I recently wrote a blog post on performance differences between OpenCL, CUDA, and HIP. Many of these differences are because OpenCL does not expose all the functionality of the underlying hardware. As one particular example, OpenCL does not expose any functionality for performing atomic floating-point operations. This is a problem, as atomics are used for implementing Futhark’s generalised histograms, which are a useful building block for some irregular applications. While floating-point atomics can be simulated through judicious use of compare-and-swap, this is nowhere as efficient as proper hardware-supported atomics when there are many conflicts.

To see the impact, consider this benchmark program:

entry main32 [m][n] (hist : *[n]f32) (is: [m]i32) (image : [m]f32) : [n]f32 =
  reduce_by_index hist (+) 0f32 (map (%100) (map i64.i32 is)) image

-- ==
-- entry: main32
-- random input { [100000]f32 [10000000]i32 [10000000]f32 }

We are computing a generalised histogram with 100,000 bins, but where the 10,000,000 samples all fall within the first 100 bins, meaning we will have lots of conflicts in the updates. Futhark employs a rather sophisticated algorithm to minimise conflicts, documented in this paper, but it is not perfect, and is particularly bad for histograms that are both very large and very sparse. Using the CUDA backend, which supports atomic floating-point operations natively, we obtain (on an NVIDIA A100):

$ futhark bench --backend=cuda hist.fut
Compiling hist.fut...
Reporting arithmetic mean runtime of at least 10 runs for each dataset (min 0.5s).
More runs automatically performed for up to 300s to ensure accurate measurement.

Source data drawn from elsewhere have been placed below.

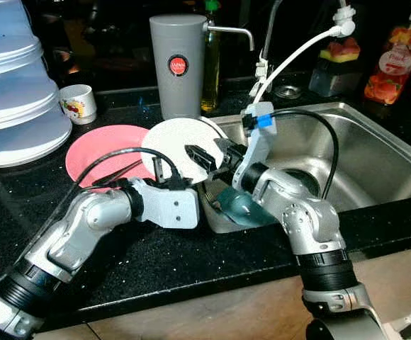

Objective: Kitchen organization

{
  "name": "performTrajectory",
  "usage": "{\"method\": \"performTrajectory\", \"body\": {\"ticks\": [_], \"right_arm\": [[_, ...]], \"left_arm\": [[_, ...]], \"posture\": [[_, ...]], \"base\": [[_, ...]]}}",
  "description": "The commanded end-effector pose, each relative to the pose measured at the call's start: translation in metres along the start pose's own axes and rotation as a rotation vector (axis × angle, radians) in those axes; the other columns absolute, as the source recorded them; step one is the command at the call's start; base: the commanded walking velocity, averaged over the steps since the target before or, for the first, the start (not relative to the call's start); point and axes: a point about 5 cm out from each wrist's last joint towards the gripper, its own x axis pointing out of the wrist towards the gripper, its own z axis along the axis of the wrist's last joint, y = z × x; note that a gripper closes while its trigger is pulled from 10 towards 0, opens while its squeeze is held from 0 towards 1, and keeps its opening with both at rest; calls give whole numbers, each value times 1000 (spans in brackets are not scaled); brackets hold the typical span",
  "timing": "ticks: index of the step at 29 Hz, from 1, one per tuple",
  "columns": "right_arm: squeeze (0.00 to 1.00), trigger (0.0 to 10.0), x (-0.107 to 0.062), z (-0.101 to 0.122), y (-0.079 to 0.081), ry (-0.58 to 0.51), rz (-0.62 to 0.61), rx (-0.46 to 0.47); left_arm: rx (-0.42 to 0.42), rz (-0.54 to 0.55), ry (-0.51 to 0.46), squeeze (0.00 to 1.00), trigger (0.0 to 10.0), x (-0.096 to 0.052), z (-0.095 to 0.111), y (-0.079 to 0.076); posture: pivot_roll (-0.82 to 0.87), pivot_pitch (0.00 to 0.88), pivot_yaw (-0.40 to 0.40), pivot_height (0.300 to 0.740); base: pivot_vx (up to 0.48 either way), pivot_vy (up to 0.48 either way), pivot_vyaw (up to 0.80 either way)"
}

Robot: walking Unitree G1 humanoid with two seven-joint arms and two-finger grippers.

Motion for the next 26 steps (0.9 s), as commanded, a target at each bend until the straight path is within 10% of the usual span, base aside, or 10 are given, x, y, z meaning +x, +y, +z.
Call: {"method": "performTrajectory", "body": {"ticks": [1, 26], "right_arm": [[0, 10000, 0, -6, 0, 44, -7, -8], [0, 10000, -5, 2, -30, 38, -244, 8]], "left_arm": [[12, -19, -10, 0, 0, 2, 1, -1], [123, 35, 69, 0, 0, 0, -13, 8]], "posture": [[63, 46, 69, 740], [60, 26, 64, 740]], "base": [[0, 0, 0], [0, 0, 0]]}}
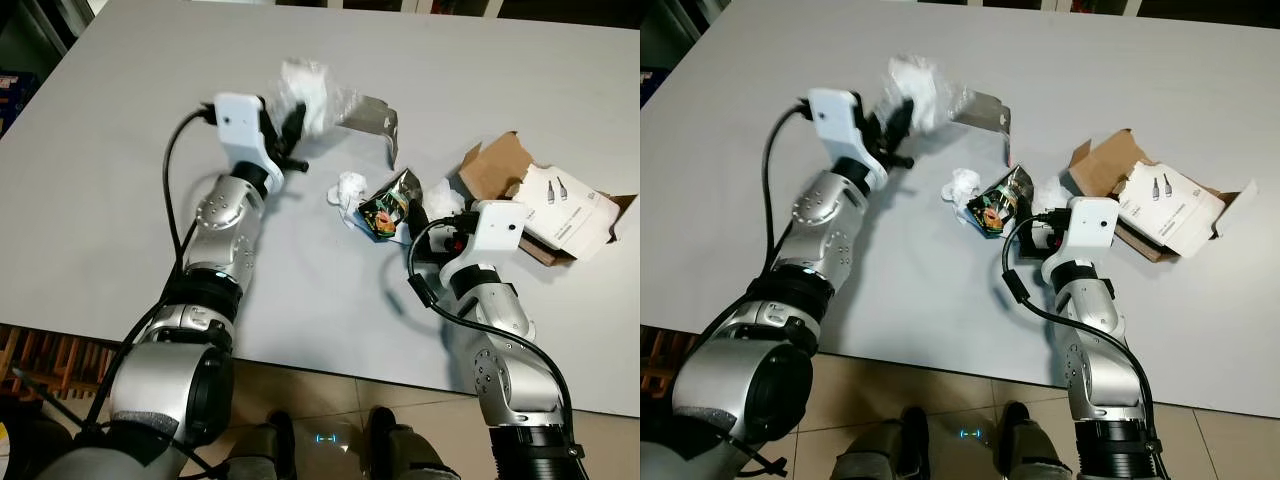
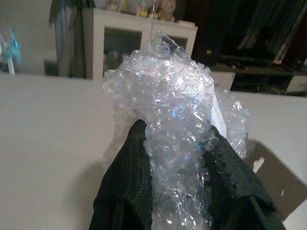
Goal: Picking trash to rubbish bin
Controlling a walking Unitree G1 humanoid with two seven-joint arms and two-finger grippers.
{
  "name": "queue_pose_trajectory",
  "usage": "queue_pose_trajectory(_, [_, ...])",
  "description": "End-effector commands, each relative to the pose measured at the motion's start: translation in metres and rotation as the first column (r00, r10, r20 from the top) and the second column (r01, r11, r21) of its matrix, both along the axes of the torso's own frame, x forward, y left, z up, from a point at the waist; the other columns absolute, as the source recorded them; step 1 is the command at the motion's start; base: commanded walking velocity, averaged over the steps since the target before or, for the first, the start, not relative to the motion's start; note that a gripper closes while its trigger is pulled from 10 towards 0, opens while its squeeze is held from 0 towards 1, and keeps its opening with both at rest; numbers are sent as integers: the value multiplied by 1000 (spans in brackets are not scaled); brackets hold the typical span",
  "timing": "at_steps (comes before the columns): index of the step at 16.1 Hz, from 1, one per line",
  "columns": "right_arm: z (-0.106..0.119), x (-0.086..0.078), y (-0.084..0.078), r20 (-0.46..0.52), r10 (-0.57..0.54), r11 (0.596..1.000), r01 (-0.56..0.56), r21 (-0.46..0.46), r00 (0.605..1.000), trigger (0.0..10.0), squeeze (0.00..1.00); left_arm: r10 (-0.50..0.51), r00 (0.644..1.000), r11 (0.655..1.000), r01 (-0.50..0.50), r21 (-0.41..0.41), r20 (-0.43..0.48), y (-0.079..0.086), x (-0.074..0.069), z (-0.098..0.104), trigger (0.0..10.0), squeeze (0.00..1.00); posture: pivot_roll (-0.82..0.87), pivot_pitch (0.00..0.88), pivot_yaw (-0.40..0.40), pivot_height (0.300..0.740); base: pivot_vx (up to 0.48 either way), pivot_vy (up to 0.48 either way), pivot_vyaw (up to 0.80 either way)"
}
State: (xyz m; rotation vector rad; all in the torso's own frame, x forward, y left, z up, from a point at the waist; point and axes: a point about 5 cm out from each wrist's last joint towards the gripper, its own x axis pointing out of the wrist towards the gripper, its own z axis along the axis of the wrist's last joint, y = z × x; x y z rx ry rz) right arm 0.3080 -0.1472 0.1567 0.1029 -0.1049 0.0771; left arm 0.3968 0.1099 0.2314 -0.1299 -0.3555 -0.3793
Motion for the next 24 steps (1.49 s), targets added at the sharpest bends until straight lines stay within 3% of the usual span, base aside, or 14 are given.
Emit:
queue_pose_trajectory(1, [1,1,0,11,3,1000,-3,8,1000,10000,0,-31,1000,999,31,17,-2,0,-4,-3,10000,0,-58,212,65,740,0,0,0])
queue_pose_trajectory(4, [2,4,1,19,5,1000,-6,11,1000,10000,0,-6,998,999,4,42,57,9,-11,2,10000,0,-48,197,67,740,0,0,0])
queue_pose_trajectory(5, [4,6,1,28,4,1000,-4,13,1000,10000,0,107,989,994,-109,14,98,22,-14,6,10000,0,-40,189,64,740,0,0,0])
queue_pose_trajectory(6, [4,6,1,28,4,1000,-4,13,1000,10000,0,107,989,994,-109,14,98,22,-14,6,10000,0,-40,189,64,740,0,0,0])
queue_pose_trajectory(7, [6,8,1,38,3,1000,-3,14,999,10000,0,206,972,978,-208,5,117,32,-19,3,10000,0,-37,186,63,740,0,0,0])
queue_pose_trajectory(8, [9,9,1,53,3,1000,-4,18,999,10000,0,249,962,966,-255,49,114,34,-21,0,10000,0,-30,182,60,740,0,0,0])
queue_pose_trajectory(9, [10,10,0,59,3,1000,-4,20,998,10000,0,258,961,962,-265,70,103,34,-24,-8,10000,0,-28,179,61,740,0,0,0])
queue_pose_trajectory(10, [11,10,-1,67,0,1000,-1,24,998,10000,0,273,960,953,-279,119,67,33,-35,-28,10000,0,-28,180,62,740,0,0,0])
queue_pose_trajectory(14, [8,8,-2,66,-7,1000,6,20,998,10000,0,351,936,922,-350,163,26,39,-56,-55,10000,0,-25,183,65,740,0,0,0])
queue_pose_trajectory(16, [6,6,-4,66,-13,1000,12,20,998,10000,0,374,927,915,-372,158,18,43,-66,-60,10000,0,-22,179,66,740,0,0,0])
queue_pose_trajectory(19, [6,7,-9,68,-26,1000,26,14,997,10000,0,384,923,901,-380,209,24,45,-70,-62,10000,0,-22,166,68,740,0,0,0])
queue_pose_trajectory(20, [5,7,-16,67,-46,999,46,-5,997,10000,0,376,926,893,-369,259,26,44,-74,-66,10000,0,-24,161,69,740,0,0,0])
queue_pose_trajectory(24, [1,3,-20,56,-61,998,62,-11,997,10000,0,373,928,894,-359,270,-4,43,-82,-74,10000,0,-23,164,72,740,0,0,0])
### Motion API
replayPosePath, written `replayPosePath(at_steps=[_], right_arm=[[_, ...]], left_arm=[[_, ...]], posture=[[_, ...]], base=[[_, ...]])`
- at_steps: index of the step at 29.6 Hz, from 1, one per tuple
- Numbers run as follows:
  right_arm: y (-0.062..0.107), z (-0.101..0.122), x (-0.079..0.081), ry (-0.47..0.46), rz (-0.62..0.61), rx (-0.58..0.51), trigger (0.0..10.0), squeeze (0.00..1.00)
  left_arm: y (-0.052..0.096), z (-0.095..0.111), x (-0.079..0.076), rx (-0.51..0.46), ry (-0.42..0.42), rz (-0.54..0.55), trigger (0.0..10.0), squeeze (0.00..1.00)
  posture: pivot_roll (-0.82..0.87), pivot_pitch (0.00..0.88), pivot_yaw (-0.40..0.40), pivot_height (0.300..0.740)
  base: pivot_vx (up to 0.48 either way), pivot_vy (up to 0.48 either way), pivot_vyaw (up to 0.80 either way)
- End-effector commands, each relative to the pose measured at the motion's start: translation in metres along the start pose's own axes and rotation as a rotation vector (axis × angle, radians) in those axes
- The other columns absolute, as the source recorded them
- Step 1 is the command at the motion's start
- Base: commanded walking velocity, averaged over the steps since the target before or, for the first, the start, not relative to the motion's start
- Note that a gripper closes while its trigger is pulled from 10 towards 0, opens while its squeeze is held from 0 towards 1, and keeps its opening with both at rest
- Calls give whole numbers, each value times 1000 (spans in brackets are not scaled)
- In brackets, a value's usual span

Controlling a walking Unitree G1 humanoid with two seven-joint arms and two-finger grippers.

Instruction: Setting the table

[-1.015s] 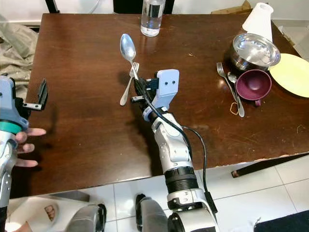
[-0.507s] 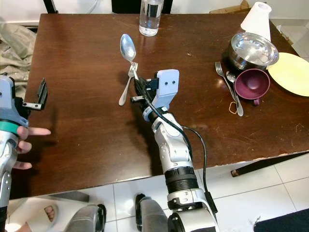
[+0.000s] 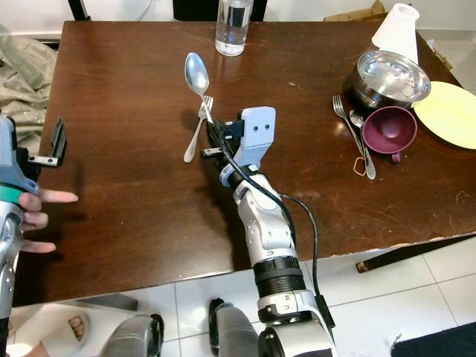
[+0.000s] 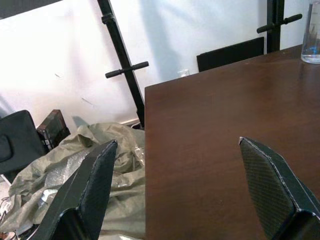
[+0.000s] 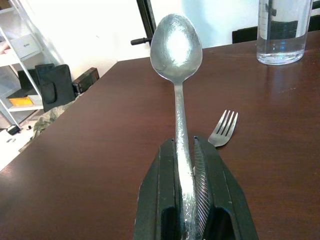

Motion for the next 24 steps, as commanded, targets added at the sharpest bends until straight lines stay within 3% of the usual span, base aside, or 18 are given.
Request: replayPosePath(at_steps=[1, 24], right_arm=[[1, -6, 1, -3, 4, 25, 10000, 0], [1, -6, 1, -4, -1, 26, 10000, 0]], left_arm=[[7, -23, -3, 92, 25, -9, 10000, 0], [7, -23, -4, 92, 25, -11, 10000, 0]], posture=[[29, 145, -12, 740], [28, 145, -10, 740]], base=[[0, 0, 0], [0, 0, 0]])
Point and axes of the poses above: a point about 5 cm out from each wrist's last joint towards the gripper, its own y axis pointing back from the gripper into the wrist, its own z axis along the axis of the wrist's last joint, x = y × z, the point moved 5 cm from there along -y, pointing out of the wrist towards the gripper, and after that the axes turned 11 degrees about y, right-handed, at the moved point
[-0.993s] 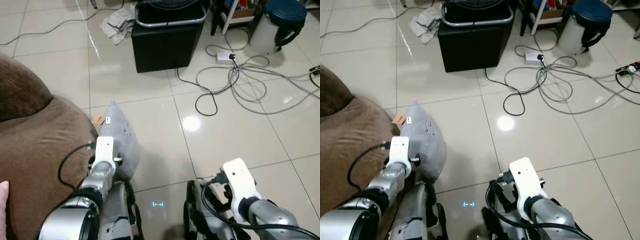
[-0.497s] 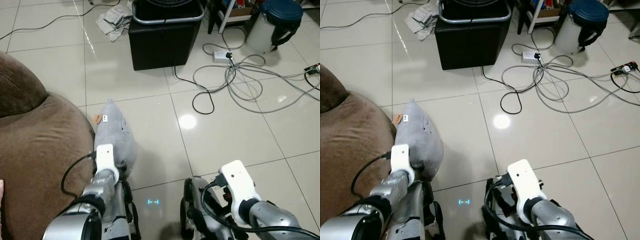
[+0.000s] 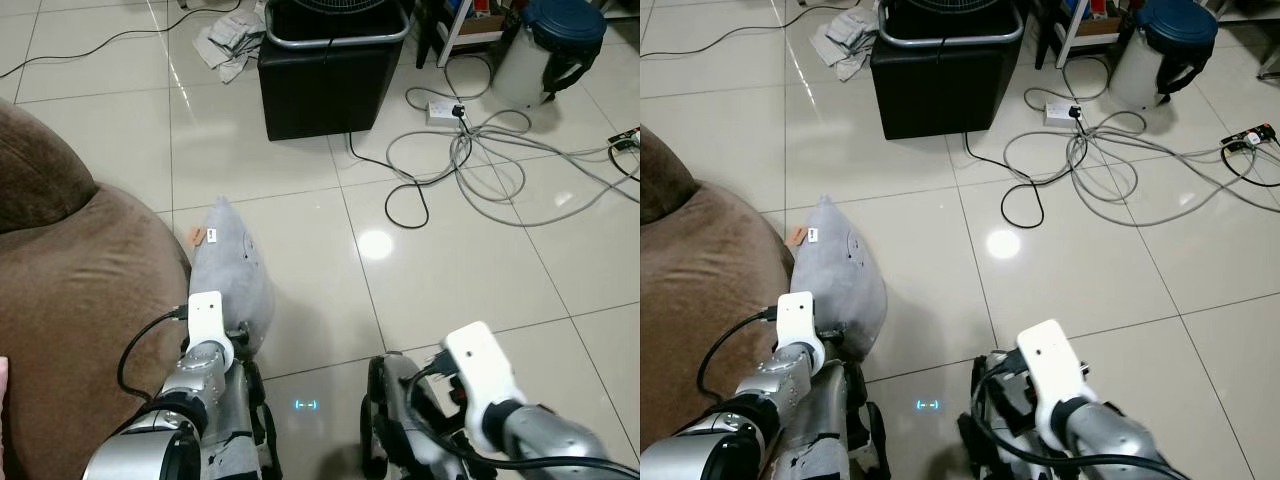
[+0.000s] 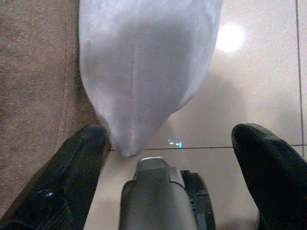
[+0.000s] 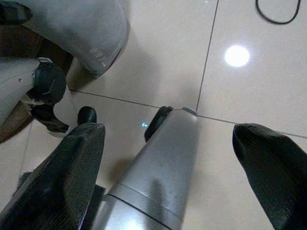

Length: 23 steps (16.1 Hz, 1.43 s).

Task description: Move the pillow to the sofa from floor

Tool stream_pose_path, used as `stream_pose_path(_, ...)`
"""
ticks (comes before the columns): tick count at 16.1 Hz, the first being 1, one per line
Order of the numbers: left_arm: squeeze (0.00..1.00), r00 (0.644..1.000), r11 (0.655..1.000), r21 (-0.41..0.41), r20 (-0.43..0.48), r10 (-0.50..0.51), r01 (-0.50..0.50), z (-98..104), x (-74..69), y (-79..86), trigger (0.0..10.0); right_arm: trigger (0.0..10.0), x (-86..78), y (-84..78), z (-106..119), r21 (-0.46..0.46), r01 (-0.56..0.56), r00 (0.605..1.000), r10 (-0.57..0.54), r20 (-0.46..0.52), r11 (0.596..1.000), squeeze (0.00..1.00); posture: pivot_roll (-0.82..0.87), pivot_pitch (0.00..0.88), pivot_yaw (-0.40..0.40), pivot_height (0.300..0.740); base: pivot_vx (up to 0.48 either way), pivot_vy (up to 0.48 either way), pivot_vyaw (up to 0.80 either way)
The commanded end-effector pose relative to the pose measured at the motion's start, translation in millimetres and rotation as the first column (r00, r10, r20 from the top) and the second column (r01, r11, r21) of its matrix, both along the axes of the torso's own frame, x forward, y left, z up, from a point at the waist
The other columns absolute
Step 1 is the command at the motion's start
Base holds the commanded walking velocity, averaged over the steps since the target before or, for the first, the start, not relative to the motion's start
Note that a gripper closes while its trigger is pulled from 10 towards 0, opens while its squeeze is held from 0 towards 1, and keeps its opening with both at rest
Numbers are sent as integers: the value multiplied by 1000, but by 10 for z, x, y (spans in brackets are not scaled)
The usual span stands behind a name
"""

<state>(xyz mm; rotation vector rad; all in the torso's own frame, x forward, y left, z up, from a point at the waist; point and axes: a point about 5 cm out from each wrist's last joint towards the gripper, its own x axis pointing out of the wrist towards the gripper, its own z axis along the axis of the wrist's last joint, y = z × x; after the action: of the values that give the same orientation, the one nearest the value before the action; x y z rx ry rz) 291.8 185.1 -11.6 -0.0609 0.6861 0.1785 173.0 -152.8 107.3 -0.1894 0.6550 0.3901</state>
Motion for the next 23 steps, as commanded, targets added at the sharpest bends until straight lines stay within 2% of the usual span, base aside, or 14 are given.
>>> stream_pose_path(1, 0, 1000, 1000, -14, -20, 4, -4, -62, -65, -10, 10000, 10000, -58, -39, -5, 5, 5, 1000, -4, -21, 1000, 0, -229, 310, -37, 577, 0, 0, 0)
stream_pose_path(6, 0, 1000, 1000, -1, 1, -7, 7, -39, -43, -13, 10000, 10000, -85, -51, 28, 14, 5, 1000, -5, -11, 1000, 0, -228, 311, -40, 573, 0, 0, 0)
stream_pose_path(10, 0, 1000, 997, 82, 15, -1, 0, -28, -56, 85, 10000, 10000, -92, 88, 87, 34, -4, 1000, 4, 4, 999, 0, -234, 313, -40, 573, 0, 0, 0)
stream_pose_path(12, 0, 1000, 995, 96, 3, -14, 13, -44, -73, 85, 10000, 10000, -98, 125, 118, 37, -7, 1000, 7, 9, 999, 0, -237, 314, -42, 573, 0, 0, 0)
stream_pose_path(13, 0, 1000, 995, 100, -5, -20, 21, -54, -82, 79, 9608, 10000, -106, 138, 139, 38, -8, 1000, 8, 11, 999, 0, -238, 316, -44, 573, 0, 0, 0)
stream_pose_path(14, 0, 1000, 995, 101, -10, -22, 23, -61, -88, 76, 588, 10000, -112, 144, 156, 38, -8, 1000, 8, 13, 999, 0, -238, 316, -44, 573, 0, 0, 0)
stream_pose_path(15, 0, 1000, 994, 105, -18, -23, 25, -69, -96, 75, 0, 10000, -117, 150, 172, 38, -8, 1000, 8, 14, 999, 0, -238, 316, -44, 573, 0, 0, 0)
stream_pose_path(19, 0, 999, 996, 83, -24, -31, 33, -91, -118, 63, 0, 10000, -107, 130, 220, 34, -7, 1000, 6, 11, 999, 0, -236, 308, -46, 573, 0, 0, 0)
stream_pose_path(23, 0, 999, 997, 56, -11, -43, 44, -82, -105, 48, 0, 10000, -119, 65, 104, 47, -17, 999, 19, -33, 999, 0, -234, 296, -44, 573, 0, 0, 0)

hist.fut:main32 (no tuning file):
[100000]f32 [10000000]i32 [10000000]f32:       4630μs (95% CI: [    4625.5,     4642.0])

About 4.6ms. Decent runtime, depending on your expectations. Now let us try with the OpenCL backend, which uses a CAS-loop:

$ futhark bench --backend=opencl hist.fut
Compiling hist.fut...
Reporting arithmetic mean runtime of at least 10 runs for each dataset (min 0.5s).
More runs automatically performed for up to 300s to ensure accurate measurement.

hist.fut:main32 (no tuning file):
[100000]f32 [10000000]i32 [10000000]f32:     105876μs (95% CI: [  101517.4,   118794.8])

106ms! That’s over 20x slower. Not great. However, about a week ago PipInSpace wrote a blog post about a more efficient way of atomically adding floating-point numbers, which is largely based around detecting vendor-specific OpenCL extensions, and falling back if necessary to a somewhat cleverer CAS-loop than Futhark was using. Today I spent a few hours implementing this technique in the Futhark compiler, including extending the approach to also handle double-precision numbers, and now our OpenCL performance looks much better:

$ futhark bench --backend=opencl hist.fut
Compiling hist.fut...
Reporting arithmetic mean runtime of at least 10 runs for each dataset (min 0.5s).
More runs automatically performed for up to 300s to ensure accurate measurement.

hist.fut:main32 (no tuning file):
[100000]f32 [10000000]i32 [10000000]f32:       5534μs (95% CI: [    5521.7,     5539.2])

It is still not quite at the level of CUDA, but I think this is not due to the atomics, but rather due to OpenCL not providing precise hardware information to the Futhark runtime system. I am looking forward to someone else writing a blog post about how to also address that problem, so I don’t have to do the work myself.